## EXERCISE AIM
Reproduce the whole listing that follows, character for character, and drop the images.

+++

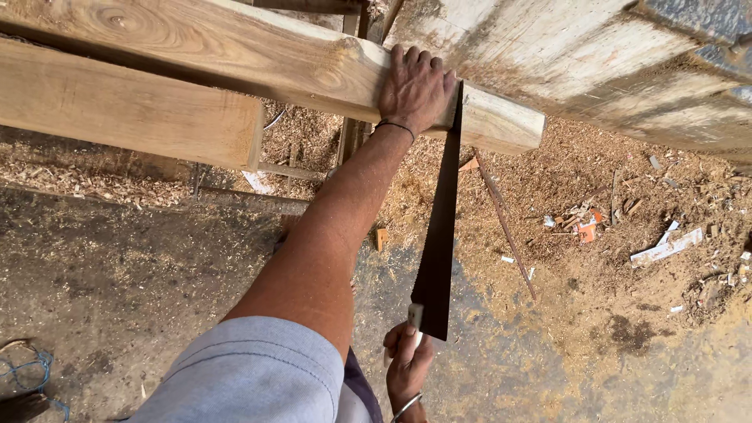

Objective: The person holds a wooden plank steady on a support with one hand and saws through it with a hand saw, making repeated back-and-forth cutting strokes along a marked line. After cutting, the person moves the saw and reaches toward stacked planks.

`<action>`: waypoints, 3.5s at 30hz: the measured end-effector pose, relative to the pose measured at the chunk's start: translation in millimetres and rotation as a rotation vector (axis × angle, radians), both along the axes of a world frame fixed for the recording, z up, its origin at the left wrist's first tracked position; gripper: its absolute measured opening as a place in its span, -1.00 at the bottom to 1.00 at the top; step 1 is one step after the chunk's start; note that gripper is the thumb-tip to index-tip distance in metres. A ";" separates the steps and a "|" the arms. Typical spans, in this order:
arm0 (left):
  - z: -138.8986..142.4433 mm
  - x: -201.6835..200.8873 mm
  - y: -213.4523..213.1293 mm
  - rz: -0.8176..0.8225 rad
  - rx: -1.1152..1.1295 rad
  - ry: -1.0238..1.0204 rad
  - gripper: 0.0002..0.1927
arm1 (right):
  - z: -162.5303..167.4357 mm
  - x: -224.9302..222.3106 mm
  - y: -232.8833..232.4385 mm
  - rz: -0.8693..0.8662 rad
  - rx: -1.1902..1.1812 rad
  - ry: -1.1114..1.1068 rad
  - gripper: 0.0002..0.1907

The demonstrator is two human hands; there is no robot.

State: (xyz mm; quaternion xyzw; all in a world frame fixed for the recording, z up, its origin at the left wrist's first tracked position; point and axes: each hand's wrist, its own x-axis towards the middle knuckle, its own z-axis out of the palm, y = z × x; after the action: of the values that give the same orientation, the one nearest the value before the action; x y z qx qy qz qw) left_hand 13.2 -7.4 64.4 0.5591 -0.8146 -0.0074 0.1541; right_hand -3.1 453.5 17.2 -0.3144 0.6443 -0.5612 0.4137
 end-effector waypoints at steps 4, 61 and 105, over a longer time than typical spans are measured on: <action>-3.5 0.4 6.1 -0.014 0.008 0.003 -0.47 | 31.6 -57.8 -150.5 0.145 0.030 0.372 -0.38; -31.1 -5.8 -7.2 -0.001 -0.012 0.057 -0.37 | 133.3 -22.9 -85.3 -0.035 0.013 -0.050 -0.57; -18.1 -3.3 -5.4 0.004 -0.075 -0.003 -0.42 | 90.1 -41.0 -128.8 0.110 0.064 0.353 -0.40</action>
State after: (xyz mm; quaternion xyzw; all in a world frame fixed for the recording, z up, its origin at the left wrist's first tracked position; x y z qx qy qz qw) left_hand 9.9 -12.8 46.3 0.5545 -0.8134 0.0245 0.1739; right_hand -44.1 324.7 107.3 -0.4296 0.7062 -0.4530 0.3339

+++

## RESPONSE BELOW
Objective: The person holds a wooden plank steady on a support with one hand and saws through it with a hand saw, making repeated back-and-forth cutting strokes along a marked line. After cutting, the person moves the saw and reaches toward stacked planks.

`<action>`: waypoints, 3.5s at 30hz: the measured end-effector pose, relative to the pose measured at the chunk's start: translation in millimetres and rotation as a rotation vector (axis × angle, radians), both along the axes of a world frame fixed for the recording, z up, its origin at the left wrist's first tracked position; gripper: its absolute measured opening as a place in its span, -1.00 at the bottom to 1.00 at the top; step 1 is one step after the chunk's start; note that gripper is the thumb-tip to index-tip distance in metres. A ";" separates the steps and a "|" the arms. Typical spans, in this order:
arm0 (left):
  - z: -138.8986..142.4433 mm
  - x: -201.6835..200.8873 mm
  - y: -213.4523..213.1293 mm
  - rz: -0.8176..0.8225 rad
  - rx: -1.1152..1.1295 rad
  - ry: -1.0238..1.0204 rad
  - gripper: 0.0002..0.1927
arm1 (right):
  - z: -162.5303..167.4357 mm
  - x: -224.9302..222.3106 mm
  - y: -232.8833..232.4385 mm
  - rz: -0.8693..0.8662 rad
  - rx: -1.1902..1.1812 rad
  - ry: -1.1114..1.1068 rad
  - gripper: 0.0002..0.1907

The demonstrator is two human hands; there is no robot.

State: (xyz mm; quaternion xyzw; all in a world frame fixed for the recording, z up, its origin at the left wrist's first tracked position; point and axes: each hand's wrist, its own x-axis towards the middle knuckle, its own z-axis out of the palm, y = z × x; after the action: of the values that give the same orientation, the one nearest the value before the action; x y z qx qy qz qw) left_hand 13.2 -7.4 64.4 0.5591 -0.8146 -0.0074 0.1541; right_hand -3.1 453.5 17.2 -0.3144 0.6443 -0.5612 0.4137
 end-effector waypoints at steps 4, 61 and 105, over a longer time than typical spans are measured on: <action>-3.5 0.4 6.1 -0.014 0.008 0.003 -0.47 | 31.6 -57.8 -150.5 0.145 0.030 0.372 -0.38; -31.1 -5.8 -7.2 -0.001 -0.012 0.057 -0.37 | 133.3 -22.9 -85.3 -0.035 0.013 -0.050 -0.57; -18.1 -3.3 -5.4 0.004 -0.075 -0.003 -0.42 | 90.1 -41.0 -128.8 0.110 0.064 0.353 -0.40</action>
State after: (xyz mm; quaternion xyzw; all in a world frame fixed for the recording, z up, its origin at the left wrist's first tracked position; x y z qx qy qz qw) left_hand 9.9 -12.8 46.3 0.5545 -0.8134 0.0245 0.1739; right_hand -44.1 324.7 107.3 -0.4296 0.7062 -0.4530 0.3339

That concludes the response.